Department of Economics

Discretionary Taxes and Public Investment When Government Promises Are Not Enforceable

Department of Economics

University of Delaware

Working Paper #2006-07

Discretionary Taxes and Public Investment When Government Promises Are Not Enforceable

Marina Azzimonti, Pierre-Daniel Sarte, and Jorge Soares


We characterize Markov-perfect equilibria in a setting where the absence of government commitment affects the financing of productive public capital. We show that at any date, a government in office only considers intertemporal distortions over two consecutive periods in choosing taxes. We then use our framework to quantify the value of commitment, which we define as that obtained from binding governments to a course of actions that produce the second-best allocations.

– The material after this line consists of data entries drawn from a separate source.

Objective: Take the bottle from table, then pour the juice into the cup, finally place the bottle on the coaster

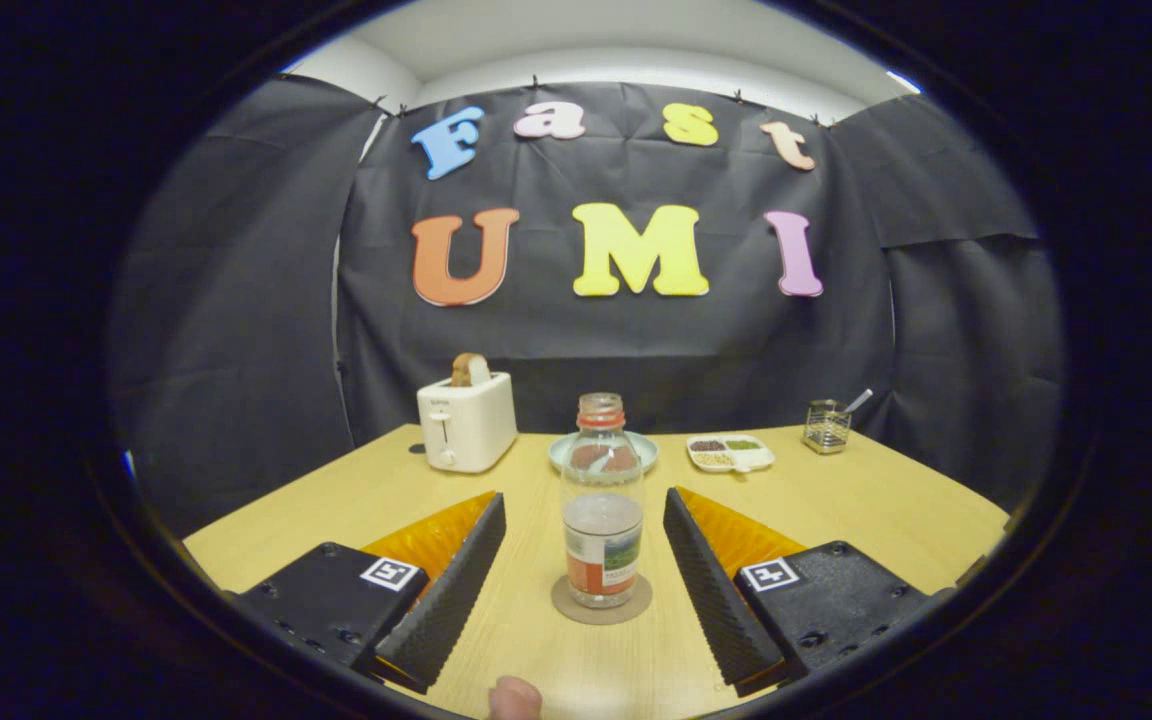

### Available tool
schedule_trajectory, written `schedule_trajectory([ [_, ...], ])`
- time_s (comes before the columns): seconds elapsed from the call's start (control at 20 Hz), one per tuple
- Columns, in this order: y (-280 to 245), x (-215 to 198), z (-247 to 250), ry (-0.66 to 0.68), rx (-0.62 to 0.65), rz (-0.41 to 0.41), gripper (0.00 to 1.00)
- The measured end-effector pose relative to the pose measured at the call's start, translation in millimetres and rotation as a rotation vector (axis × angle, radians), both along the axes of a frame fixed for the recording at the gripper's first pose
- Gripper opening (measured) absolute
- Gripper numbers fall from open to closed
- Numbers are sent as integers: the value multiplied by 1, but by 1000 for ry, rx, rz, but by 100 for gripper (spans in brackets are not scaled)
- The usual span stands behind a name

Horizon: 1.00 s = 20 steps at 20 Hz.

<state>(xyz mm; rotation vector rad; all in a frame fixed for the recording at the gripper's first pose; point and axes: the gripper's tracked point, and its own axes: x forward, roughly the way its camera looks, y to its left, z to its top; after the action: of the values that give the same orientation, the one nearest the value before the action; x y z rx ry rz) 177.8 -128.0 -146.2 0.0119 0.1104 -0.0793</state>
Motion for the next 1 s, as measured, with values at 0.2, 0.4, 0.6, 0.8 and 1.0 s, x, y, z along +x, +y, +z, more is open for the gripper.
schedule_trajectory([
  [0.2, 11, -41, 55, -94, 21, 6, 100],
  [0.4, 12, -85, 99, -152, 24, 0, 100],
  [0.6, 13, -128, 137, -201, 18, 5, 100],
  [0.8, 27, -167, 162, -248, 21, 50, 100],
  [1.0, 34, -202, 170, -268, 56, 95, 100],
])
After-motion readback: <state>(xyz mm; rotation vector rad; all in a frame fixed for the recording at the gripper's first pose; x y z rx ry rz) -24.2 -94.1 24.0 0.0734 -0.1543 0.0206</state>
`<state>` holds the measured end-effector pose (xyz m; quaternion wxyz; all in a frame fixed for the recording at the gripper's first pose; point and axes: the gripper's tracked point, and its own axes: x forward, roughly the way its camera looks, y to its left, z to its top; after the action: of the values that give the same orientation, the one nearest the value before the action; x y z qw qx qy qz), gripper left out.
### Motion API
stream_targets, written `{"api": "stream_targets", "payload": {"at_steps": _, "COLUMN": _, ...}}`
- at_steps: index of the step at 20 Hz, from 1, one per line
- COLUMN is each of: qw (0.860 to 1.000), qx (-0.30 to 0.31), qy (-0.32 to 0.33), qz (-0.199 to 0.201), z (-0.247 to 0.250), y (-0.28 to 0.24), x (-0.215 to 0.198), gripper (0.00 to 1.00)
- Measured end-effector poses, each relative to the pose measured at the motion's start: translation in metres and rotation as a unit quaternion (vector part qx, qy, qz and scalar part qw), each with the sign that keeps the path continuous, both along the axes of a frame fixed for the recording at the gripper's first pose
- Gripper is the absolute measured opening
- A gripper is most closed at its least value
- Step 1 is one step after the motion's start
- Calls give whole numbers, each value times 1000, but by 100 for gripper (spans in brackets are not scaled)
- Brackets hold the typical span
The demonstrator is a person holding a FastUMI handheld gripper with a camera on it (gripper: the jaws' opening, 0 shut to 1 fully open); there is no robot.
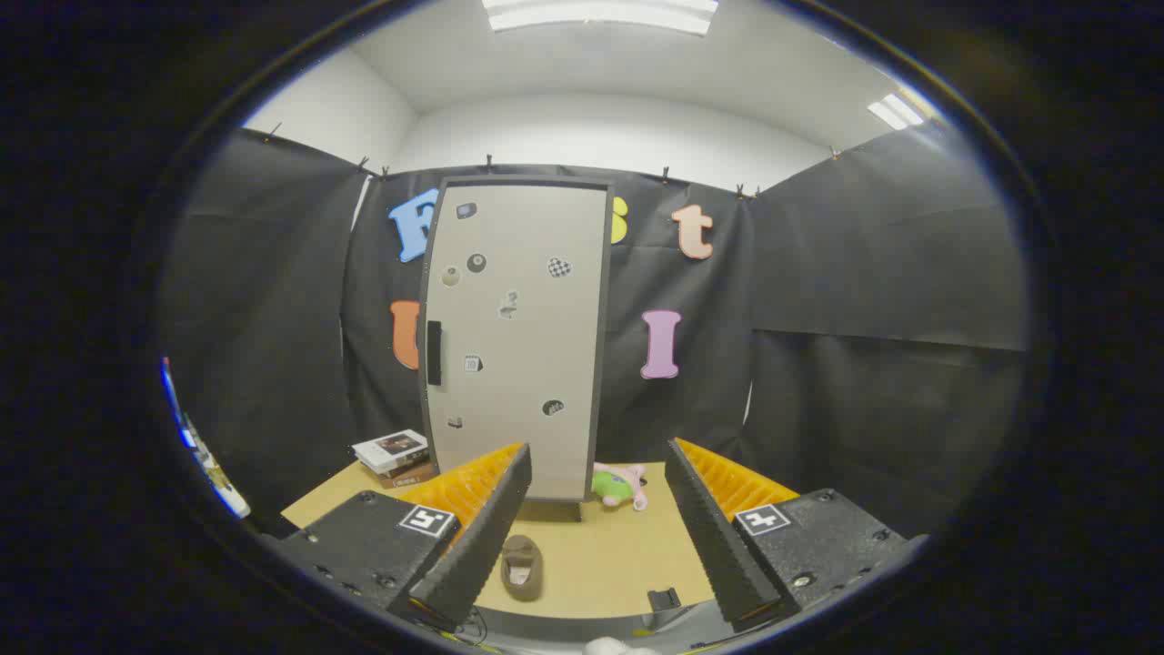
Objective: Open the shoe cabinet door, grab the shoes and put them into the shoe cabinet, then close the shoe cabinet door.
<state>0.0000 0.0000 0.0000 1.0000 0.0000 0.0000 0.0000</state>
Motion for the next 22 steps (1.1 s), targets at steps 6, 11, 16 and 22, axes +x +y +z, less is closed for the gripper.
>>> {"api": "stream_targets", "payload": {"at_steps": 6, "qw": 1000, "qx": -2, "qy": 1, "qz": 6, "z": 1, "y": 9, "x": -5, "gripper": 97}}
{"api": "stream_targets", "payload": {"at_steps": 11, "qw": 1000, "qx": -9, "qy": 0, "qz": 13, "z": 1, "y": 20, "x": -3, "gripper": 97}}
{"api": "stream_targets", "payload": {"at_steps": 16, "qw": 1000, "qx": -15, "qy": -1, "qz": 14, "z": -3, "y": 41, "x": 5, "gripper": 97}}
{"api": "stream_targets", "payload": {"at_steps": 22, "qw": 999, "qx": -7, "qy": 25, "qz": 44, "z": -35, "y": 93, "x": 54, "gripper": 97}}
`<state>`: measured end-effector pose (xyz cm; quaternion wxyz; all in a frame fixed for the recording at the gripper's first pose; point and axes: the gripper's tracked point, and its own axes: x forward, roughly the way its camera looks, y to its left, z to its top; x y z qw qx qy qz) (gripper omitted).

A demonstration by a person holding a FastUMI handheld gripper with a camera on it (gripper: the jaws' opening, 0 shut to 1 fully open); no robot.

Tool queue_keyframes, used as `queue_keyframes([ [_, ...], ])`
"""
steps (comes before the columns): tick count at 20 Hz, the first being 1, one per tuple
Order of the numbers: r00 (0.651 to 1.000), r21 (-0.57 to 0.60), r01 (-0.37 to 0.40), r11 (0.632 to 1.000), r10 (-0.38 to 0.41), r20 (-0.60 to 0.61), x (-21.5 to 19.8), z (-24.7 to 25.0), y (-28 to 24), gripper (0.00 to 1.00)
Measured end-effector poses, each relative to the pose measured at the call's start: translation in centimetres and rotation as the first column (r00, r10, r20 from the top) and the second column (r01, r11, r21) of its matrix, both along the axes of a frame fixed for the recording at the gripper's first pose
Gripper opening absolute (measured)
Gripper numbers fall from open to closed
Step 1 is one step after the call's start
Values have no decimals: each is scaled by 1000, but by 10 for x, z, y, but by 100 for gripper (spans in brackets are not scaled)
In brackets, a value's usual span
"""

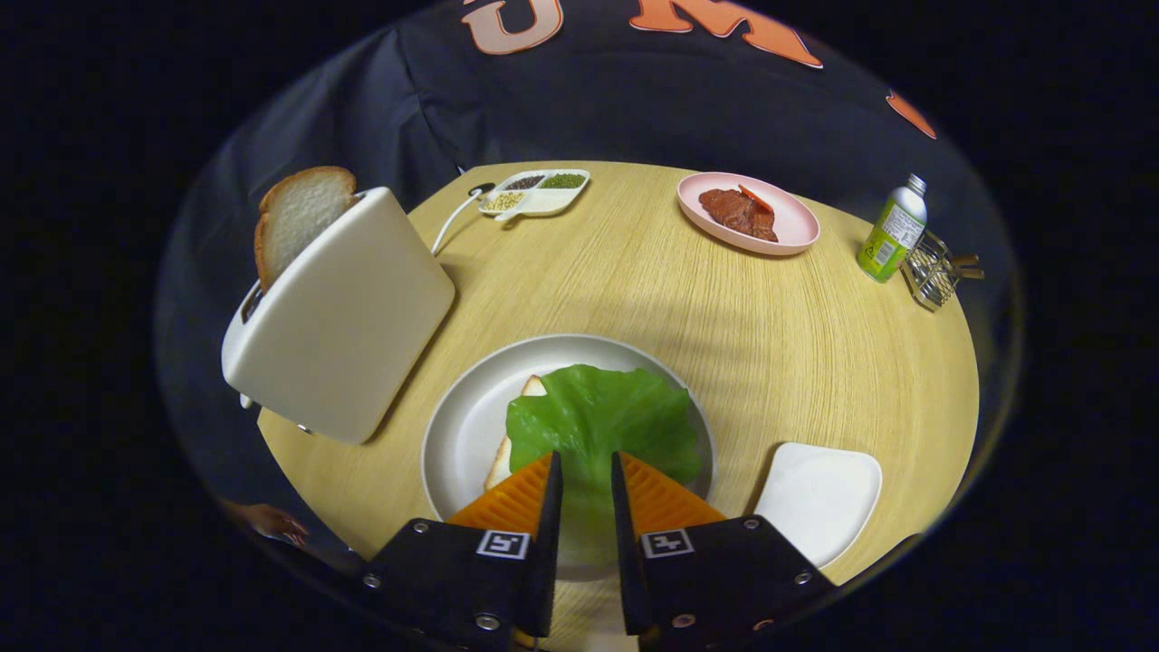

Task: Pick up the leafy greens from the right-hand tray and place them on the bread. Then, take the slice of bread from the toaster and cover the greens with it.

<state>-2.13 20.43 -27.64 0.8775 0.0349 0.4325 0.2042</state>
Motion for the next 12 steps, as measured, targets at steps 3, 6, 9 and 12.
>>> queue_keyframes([
  [3, 1000, 32, 7, 999, -8, 20, -2, 23, 8, 52],
  [6, 998, 40, 11, 999, -14, 64, 3, 57, 13, 78],
  [9, 994, 48, 9, 999, -14, 105, 10, 93, 27, 87],
  [12, 990, 41, -22, 999, 16, 142, 16, 128, 47, 93],
])
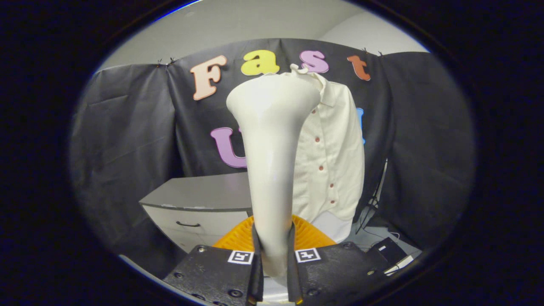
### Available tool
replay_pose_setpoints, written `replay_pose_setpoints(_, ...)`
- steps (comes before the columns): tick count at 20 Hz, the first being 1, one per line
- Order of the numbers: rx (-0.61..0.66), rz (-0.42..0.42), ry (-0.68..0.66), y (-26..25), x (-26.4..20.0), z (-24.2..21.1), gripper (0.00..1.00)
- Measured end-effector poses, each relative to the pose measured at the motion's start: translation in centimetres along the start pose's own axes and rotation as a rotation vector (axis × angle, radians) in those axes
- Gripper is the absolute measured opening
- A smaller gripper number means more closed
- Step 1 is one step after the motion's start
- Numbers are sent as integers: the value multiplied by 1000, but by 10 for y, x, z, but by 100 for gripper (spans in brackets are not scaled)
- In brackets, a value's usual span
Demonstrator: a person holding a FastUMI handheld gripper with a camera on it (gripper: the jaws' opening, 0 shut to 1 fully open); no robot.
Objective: Iron the clothes twice with a garment steamer, once on the left side and once on the right side.
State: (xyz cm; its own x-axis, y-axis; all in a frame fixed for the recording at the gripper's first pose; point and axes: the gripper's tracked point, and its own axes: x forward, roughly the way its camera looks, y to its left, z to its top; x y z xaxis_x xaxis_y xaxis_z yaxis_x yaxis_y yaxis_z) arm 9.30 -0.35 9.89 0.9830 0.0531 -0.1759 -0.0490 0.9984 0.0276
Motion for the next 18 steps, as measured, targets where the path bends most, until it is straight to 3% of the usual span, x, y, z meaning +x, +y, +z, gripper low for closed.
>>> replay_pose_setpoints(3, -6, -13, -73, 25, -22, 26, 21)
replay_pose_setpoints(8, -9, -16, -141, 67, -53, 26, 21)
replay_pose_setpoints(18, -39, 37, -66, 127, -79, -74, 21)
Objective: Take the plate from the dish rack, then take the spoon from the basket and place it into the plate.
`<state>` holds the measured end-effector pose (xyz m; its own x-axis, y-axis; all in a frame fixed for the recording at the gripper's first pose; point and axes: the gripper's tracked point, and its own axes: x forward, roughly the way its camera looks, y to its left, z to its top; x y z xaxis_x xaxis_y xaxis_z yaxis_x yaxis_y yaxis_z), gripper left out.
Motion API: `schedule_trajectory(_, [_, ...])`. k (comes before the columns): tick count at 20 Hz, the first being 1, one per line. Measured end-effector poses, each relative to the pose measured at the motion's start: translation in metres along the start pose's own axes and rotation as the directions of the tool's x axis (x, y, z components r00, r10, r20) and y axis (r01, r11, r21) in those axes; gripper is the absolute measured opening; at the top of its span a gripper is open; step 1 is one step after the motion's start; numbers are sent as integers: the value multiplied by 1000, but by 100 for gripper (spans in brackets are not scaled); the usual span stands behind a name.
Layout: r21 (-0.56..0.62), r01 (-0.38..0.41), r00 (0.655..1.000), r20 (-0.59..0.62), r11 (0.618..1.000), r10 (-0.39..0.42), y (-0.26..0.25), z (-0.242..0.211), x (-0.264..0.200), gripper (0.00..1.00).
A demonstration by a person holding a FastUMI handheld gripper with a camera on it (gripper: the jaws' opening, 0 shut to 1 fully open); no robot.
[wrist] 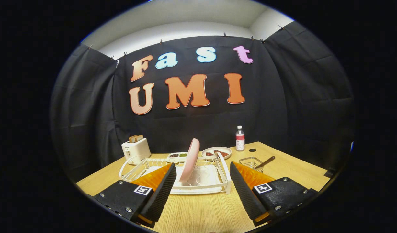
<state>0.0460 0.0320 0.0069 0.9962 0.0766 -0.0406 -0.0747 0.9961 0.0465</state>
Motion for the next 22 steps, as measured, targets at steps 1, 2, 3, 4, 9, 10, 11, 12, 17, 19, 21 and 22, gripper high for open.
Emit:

Because this calculation relies on numerical approximations, we contrast alternative approaches in the literature. We find that both linear quadratic and perturbation methods deliver accurate steady states, but that the former can yield spurious policy implications along the transition. Ultimately, our analysis suggests that very small costs of setting up a commitment technology are enough to prevent its adoption. Furthermore, while households’ decision to forego government commitment may be rational at some initial date, it is nevertheless the case that consumption allocations may differ considerably in the long run.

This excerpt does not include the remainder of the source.